The Gateway tracks JWT IDs (jti claims) in Redis to prevent replay of intercepted per-call mandates. This check is always active. If Redis is unavailable:

JTI_FAIL_OPEN=false (the default): The Gateway rejects requests — safer but reduces availability during Redis outages.
JTI_FAIL_OPEN=true: The Gateway allows requests through without the JTI check — forbidden in production.

Request size limits

Variable	Default	Description
`MAX_REQUEST_BYTES`	`10485760`	Maximum request body (10 MB).

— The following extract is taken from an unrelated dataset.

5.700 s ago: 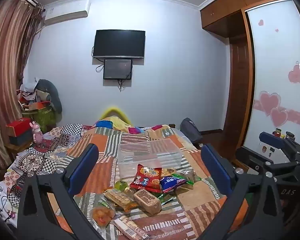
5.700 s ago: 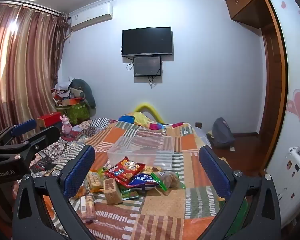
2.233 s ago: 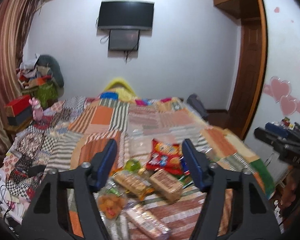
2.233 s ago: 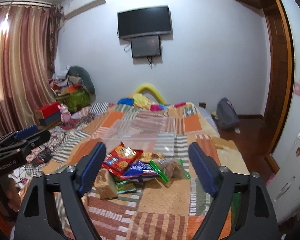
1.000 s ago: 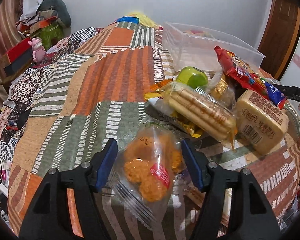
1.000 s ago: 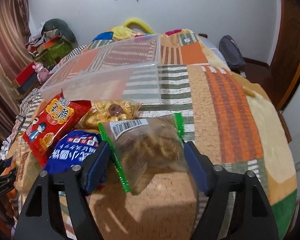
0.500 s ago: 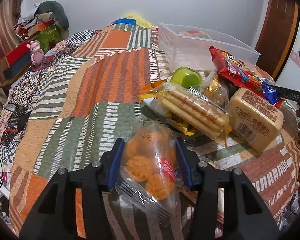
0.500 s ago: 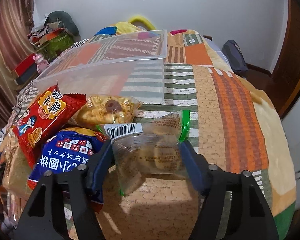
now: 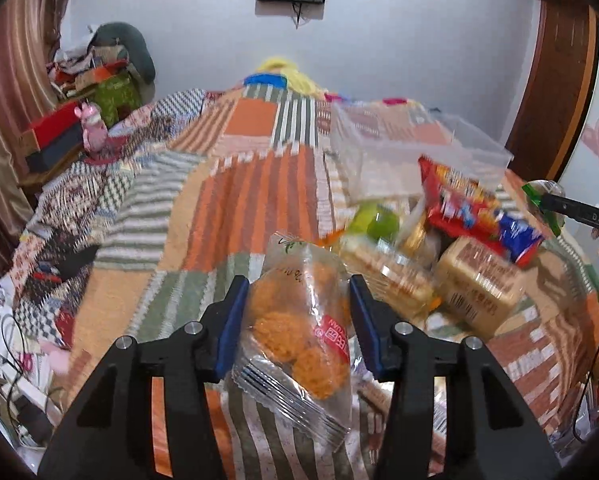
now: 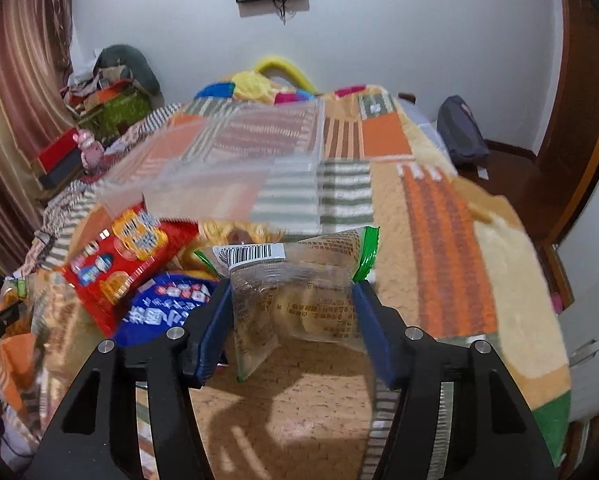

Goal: Organize snacks
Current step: 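Drop puff bag into clear box with left tool while right drops cookie bag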

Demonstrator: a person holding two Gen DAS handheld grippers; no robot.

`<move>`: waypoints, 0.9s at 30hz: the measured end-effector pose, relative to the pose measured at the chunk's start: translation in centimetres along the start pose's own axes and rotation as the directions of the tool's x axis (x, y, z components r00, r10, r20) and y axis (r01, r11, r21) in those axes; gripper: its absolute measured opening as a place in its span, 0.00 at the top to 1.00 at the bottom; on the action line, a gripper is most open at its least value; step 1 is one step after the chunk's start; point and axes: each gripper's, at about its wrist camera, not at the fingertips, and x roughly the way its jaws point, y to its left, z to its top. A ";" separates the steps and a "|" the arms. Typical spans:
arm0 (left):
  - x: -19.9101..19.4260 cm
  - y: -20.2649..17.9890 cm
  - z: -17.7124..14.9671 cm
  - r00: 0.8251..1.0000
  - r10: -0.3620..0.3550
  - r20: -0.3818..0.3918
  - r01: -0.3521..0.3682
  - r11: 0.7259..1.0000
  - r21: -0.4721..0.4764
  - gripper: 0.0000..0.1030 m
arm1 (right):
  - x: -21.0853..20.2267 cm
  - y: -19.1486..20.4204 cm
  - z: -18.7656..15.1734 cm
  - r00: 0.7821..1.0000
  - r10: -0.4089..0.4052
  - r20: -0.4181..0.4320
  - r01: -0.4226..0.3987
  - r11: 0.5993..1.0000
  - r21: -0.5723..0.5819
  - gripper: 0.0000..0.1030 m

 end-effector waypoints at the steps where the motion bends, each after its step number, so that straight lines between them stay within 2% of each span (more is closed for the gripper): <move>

Larger requests are rejected with 413.

Upstream timeouts

Variable	Default	Description
`STS_TIMEOUT`	`5s`	Timeout for STS token exchange calls
`UPSTREAM_TIMEOUT`	`30s`	Timeout for proxied upstream requests
`READ_HEADER_TIMEOUT`	`5s`	Time allowed to read HTTP request headers
`READ_TIMEOUT`	`30s`	Time allowed to read the full request
`WRITE_TIMEOUT`	`60s`	Time allowed to write the full response
`IDLE_TIMEOUT`	`120s`	Keep-alive idle connection timeout

Tune UPSTREAM_TIMEOUT based on your upstream services’ P99 response times. Setting it lower than your upstreams’ worst-case latency causes false timeouts.

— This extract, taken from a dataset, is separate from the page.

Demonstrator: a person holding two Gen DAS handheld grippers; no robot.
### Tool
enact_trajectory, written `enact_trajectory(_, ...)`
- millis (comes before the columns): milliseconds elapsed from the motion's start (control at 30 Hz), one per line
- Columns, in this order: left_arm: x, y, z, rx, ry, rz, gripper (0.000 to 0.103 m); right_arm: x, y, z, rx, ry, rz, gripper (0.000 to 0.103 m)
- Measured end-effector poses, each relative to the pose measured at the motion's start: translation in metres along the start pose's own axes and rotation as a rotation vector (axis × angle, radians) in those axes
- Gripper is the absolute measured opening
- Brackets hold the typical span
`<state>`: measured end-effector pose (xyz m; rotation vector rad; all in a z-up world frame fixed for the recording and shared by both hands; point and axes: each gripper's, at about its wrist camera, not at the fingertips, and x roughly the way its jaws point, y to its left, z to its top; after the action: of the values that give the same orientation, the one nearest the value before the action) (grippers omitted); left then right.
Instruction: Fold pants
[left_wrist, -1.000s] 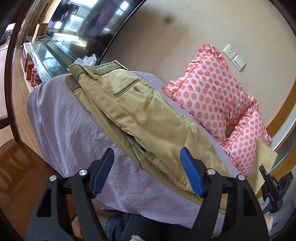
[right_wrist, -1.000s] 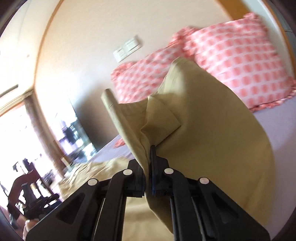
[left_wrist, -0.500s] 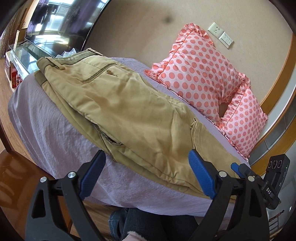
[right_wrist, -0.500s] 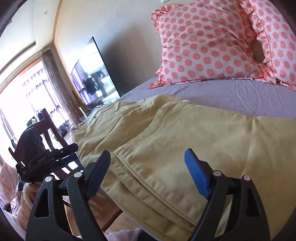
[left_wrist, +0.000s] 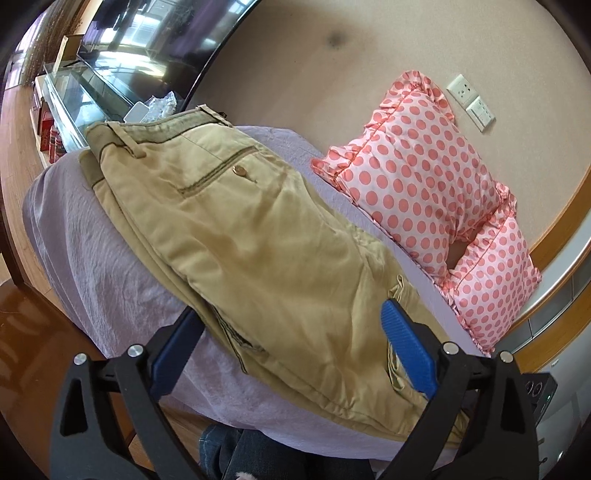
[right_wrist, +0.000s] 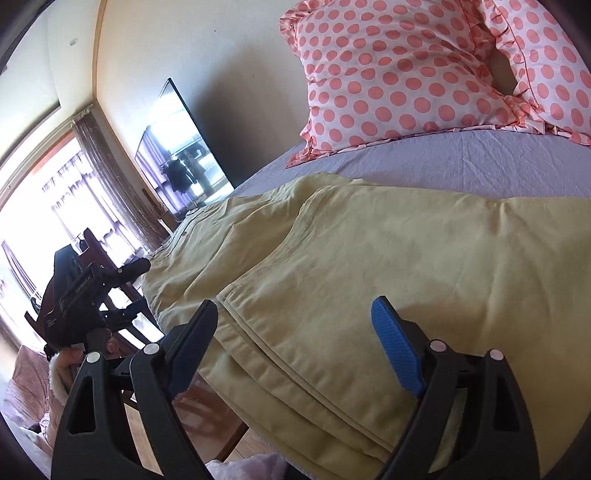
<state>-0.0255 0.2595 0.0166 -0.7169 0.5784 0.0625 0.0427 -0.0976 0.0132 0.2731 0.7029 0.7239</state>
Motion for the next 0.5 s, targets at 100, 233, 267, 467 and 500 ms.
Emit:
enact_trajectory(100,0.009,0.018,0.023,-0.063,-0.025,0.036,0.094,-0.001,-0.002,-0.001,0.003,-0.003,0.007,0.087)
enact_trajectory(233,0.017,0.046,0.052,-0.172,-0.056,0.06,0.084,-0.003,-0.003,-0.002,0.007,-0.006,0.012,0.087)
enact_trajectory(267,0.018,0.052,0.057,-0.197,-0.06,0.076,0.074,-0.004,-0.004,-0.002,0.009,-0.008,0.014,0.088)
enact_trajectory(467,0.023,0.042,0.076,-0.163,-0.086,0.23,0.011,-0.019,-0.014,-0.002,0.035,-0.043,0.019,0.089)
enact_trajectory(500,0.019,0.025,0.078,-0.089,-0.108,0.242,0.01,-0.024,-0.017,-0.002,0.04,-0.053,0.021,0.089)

Hardening checklist for production

CARACAL_ENV=production
TLS_CERT_FILE and TLS_KEY_FILE set to valid, non-expired certificate and key
INSECURE_HTTP not set (or explicitly false)
INSECURE_STS not set (or explicitly false)
JTI_FAIL_OPEN not set (or explicitly false)
STREAMS_HMAC_KEY set to a 32-byte hex secret shared with all publishers
ALLOW_PRIVATE_UPSTREAMS=false unless an internal allowlist is configured
UPSTREAM_HOST_ALLOWLIST set if ALLOW_PRIVATE_UPSTREAMS=true
Gateway not directly reachable on its internal Postgres or Redis ports
Only port 8081 exposed externally (all other services on a private network)
TLS certificate renewed before expiry (set up automated renewal with Let’s Encrypt or your PKI)

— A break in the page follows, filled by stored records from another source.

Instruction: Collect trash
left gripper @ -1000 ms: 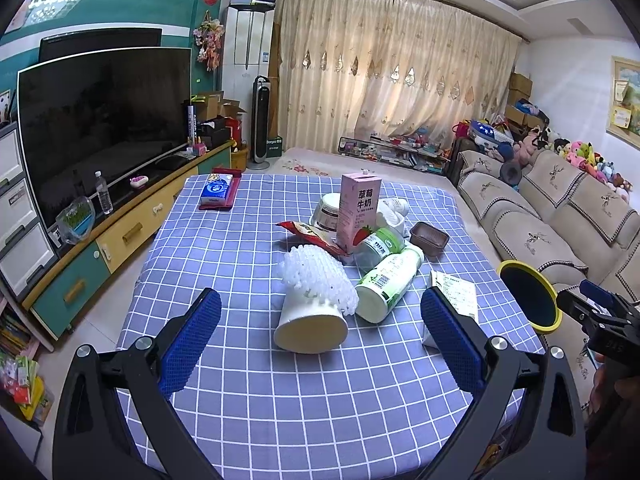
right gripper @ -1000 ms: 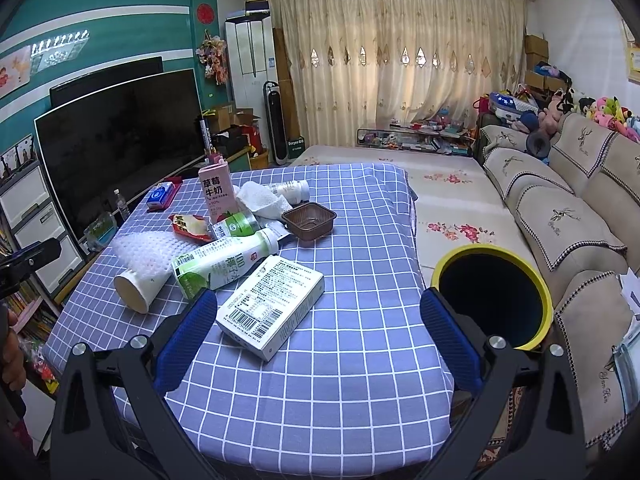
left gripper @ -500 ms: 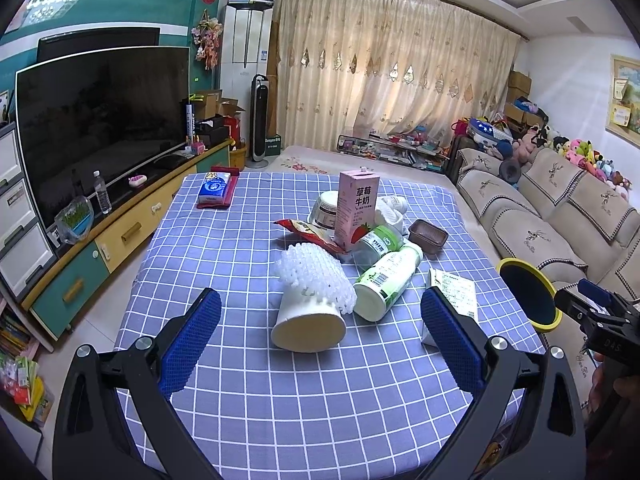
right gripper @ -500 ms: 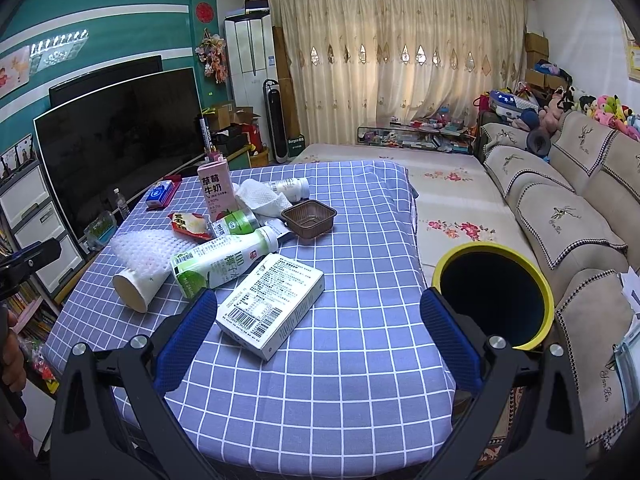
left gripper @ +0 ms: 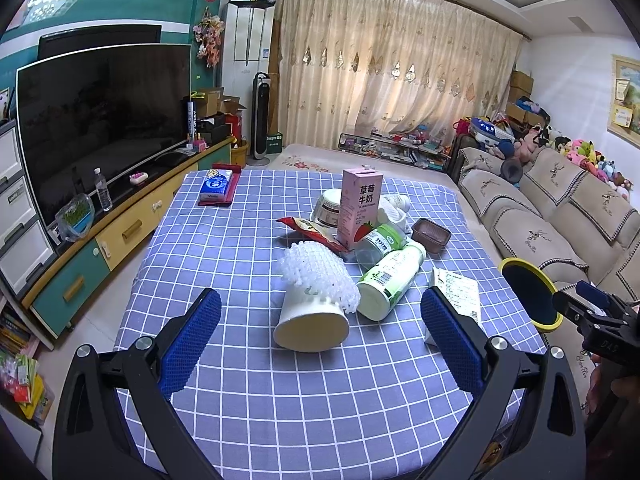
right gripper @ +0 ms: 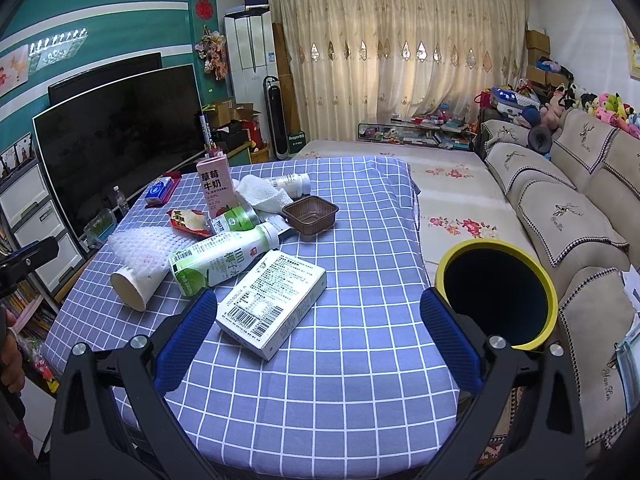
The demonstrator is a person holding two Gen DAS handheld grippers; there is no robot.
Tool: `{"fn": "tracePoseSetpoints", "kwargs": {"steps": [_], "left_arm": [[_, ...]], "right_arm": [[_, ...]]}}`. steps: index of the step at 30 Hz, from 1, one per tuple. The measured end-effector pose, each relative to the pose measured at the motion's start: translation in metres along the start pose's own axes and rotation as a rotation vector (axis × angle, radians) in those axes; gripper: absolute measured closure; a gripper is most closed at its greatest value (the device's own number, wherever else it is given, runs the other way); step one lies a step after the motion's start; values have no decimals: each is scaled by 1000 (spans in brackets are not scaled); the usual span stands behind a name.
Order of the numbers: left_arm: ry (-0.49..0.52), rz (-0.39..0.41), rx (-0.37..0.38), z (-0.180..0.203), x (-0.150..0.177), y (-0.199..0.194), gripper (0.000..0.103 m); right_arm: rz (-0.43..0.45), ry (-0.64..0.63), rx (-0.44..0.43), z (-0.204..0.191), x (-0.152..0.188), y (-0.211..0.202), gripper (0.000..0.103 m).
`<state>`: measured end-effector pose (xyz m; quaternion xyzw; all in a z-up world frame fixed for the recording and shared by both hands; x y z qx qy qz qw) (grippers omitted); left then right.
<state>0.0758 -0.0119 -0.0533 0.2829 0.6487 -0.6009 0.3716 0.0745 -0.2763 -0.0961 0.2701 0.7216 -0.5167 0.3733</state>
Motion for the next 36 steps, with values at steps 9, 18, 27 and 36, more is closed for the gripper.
{"fn": "tracePoseSetpoints", "kwargs": {"steps": [9,18,27,36], "left_arm": [[-9,-20,-6,-5,2,15,5],[-23,-48,-6,-15,0,33,5],[-36,-70,1,-23,1,50,5],[-31,-79,10,-17,1,57,5]], "right_arm": [[-29,26,-24,-14,10,40,6],[-93,59,-34,-41,33,104,6],[-129,63,46,-47,43,133,6],[-210,53,88,-30,49,141,6]]}}
Point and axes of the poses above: each gripper's, at about its wrist camera, not at the fingertips, and y roughly the way its jaws point, z to its right, x to its underside, the point moved 6 cm from there along y, roughly the way its jaws point, and after that the axes turned 11 degrees about -x, right-handed, at the moved point
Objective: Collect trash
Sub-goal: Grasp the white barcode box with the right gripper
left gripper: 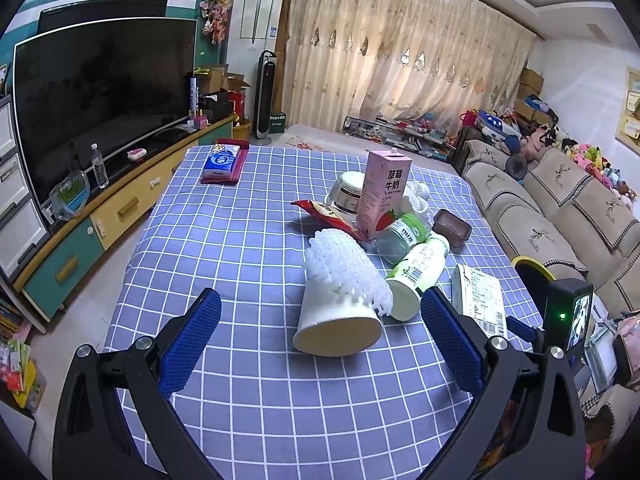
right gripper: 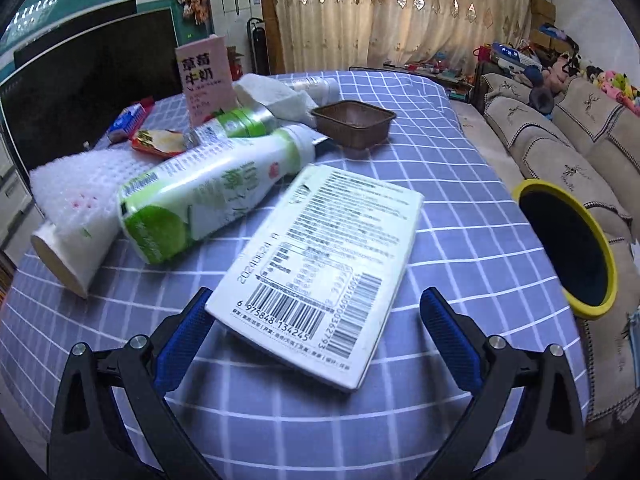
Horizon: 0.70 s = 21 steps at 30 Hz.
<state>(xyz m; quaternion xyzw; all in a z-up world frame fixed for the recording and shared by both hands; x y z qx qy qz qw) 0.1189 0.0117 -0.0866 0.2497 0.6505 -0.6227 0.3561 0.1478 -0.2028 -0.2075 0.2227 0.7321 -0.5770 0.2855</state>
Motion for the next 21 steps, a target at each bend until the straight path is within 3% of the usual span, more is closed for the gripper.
{"fn": "tracePoseSetpoints", "kwargs": {"steps": [4,9,11,12,14,21], "left_arm": [[4,3,-2,0,1,-1,5],[7,-13,8,5,3,-1,5],[19,-11,10,9,3,-2,5],[24,-9,9,11,3,-2,5],[33,-3,8,13,2,-3,5],[35,-13,21,16,2,3,5]], "right_arm": [[16,41,45,30,-1,-10,6],[24,36,-19,36,-2,-12,7],[-1,17,-29,34,0,-7,13],[-17,16,-41,34,1,-5,24],[-21,6,-39,35,2,-4,32],[-21,30,-132,44,5,-19,34]]}}
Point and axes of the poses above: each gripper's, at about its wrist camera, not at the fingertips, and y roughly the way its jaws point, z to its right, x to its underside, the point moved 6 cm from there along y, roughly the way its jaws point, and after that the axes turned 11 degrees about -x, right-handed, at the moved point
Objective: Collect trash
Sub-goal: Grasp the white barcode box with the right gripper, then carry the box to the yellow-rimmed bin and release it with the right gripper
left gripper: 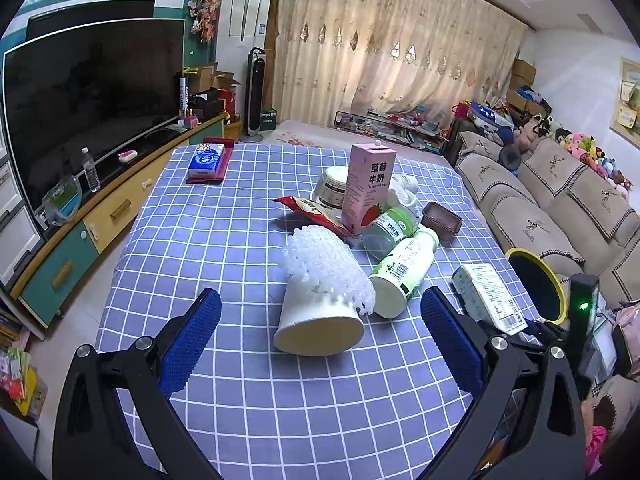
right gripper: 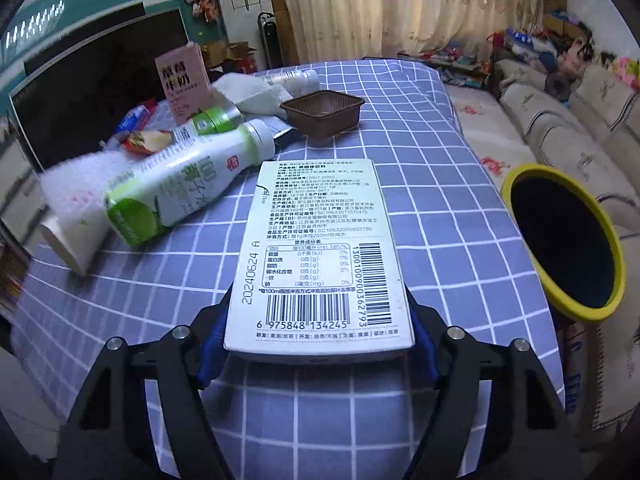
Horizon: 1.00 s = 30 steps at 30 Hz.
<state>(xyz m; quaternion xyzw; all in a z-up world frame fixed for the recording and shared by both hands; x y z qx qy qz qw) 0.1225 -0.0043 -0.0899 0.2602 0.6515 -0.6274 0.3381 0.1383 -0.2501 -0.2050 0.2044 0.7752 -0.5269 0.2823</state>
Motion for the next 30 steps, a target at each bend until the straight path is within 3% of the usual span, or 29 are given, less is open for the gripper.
{"fn": "tracePoseSetpoints", "kwargs": {"steps": [5,9,11,16,20,22,25,30], "left_arm": [[16,7,8,8,-2,-1,5],[29,14,23,17,-4,-2,5],[38,12,30,22,-4,-1,5],[60,15,47,36,-6,-3,5],[77,12,53,45,-6,-3,5],[87,7,59,50,-6,-1,5],[106,-1,67,59,-6,2,5],[143,-18,90,74,0,9,5]], "right_arm": [[77,21,30,25,-18,-43,34],[108,74,181,89,-37,-69,34],[66,112,248,127,-42,-68,34],[-177,258,303,228,-31,-25,34],[-336,301,352,272,-13,10,34],[-379,304,358,280,-6,23,33],[-381,362,296,287,-4,33,34],[-395,380,339,297,-7,38,33]]}}
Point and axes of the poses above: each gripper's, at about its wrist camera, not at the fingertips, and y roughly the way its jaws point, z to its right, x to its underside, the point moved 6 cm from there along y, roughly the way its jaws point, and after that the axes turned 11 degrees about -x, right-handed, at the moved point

Inter-service communication

In the Docker Compose stack, services communicate over Docker’s internal network using container names (http://sts:8080, http://api:3000, etc.). No inter-service traffic passes through the Gateway. The Gateway connects to STS via STS_URL and to Postgres/Redis directly.

In production container orchestration, inter-service traffic should use mTLS or be constrained to a private network segment. The current stack does not provide mTLS for inter-service communication — enforce it at the network layer (Kubernetes NetworkPolicy, AWS VPC security groups, etc.).